Em razão da natureza egoísta das relações da regente, a insensibilidade é uma constante. Assim, os laços são descartáveis e temporários. O maestro assistente não é mais útil, então que ache seu caminho. Uma nova violoncelista gera atração, que ela seja beneficiada. A natureza distante e até vil de “Tár” é a fonte de sua ruína. Os limites entre admiração, obsessão e paixão não parecem claros à personagem. O comportamento, então, torna-se cada vez mais invasivo, insistente e assediador — seja moral ou sexual. A nova musicista da orquestra não é a primeira vítima a lidar com o poder e a influência da maestrina. O fantasma de um antigo caso de abuso atormenta Lydia, na medida em que os efeitos gerados são irreversíveis e podem significar seu ostracismo.

Em “Tár”, o diretor Todd Field constrói a protagonista com um elevado grau de complexidade. O cineasta escreveu o longa pensando em Cate Blanchett e, de certa forma, ela é a grande força motriz para a potência discursiva da obra. A moral desprezível e abjeta da personagem contrasta com sua genialidade e vasta noção musical. Graças à excelente performance Blanchett, é possível observar essa dicotomia. A regente é capaz de ameaçar uma criança, humilhar um estudante, mas também conduz músicos na maior orquestra do mundo e é extremamente sensível à música — a ponto de chamar de “robôs” os que discordam dela nesse ponto. A postura imponente e obstinada — típica dos grandes gênios — que subordina todos a sua autoridade é desmantelada. E, quando Lydia se quebra e se destrói, Blanchett demonstra sua amplitude dramática ao entregar, com a mesma intensidade, a perturbação que prepara para a inevitável queda. As outras atrizes, por sua vez, ficam menores em cena, contudo ainda com boas performances. Hoss traz a introspecção por meio do olhar atento da esposa que vê a maestrina se apaixonar por outra pessoa, e Merlant representa uma subserviência à figura de poder.

No ambiente musical, a discussão central do filme é a separação entre artista e obra. Em uma das cenas mais comentadas do longa, e mais reveladoras da verdadeira Lydia Tár por trás das premiações e louros da vitória, há o questionamento desse impasse. Filmado em um intenso plano-sequência, o qual demonstra controle cênico extremo de Field, um estudante diz não gostar de Bach por ele ser um homem branco, com 20 filhos e que representa o patriarcalismo. O desconforto e a tensão se ampliam quando a maestrina o confronta.
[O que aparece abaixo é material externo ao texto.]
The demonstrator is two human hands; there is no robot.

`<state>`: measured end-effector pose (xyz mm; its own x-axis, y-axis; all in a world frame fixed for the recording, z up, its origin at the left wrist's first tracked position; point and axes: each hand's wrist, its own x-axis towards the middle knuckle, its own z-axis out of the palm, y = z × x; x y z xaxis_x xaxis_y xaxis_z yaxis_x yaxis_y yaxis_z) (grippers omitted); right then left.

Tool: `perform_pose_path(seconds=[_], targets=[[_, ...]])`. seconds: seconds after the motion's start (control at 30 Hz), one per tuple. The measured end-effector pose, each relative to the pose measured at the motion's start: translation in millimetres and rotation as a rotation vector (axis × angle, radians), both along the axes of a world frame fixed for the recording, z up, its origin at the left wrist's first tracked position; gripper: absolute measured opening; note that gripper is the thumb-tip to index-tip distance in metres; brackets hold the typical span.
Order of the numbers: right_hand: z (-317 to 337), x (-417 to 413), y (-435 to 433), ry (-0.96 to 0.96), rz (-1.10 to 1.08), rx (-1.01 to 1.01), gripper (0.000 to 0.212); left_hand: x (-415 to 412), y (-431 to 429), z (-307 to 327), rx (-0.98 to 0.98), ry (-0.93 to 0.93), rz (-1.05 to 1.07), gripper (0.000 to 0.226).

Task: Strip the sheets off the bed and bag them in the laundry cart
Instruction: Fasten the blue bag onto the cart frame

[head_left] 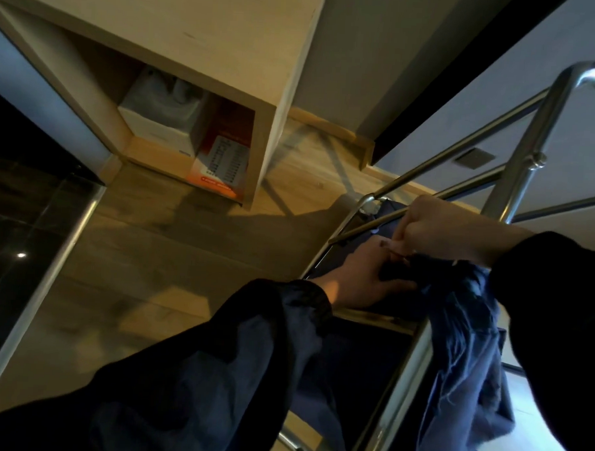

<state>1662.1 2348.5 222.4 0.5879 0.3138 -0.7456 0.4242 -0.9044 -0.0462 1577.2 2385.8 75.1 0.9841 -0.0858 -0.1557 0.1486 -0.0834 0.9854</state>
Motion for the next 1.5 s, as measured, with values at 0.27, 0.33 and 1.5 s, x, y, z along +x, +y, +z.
perform_pose_path(seconds=[0.27,0.33,1.5], targets=[[3,0,3,-0.033,0.148,-0.089,0.026,-4,11,-2,-0.166,-0.026,0.045,0.03],[4,1,6,-0.028,0.176,-0.126,0.032,-3,15,0,-0.107,-0.061,0.039,0.039],[-4,-28,-21,-0.364,0.406,0.061,0.013,-12,13,23,0.183,-0.164,-0.077,0.022]])
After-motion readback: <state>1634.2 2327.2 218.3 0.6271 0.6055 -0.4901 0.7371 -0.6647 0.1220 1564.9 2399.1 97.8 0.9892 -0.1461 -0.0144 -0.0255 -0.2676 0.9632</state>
Para ela, a ressignificação de ícones por sua vida pessoal é mera bobagem, uma discussão contemporânea cega que despreza os méritos do artista. O conflito obra-artista, do qual ela é totalmente contra, lida, no contexto da obra, com o cancelamento. A cena de Julliard é, portanto, extremamente importante, pois antecipa o próprio desafio de Lydia.

“Tár”, ao longo de suas duas horas e quarenta de rodagem, consolida a protagonista como uma figura controversa que concentra poder, genialidade e perversidade. A performance inspirada de Blanchett contrasta essas características com a sensibilidade e descontrole de quem perde o prestígio. As sequências musicais, que são muitas, quase sempre operam em um tom macro de grandiosidade, sobretudo na orquestra. A câmera observa a força dos movimentos da regente e o esforço dos músicos na execução de uma maneira fascinante e envolvente. Quando a maestrina está sozinha, por outro lado, as notas surgem de forma mínima, com o agudo suave do piano. De certa forma, as variações de intensidade musical (forte, pianissimo) representam também a variação emocional da personagem. Acima de tudo, o show continua, a música segue soando, independente do que aconteça.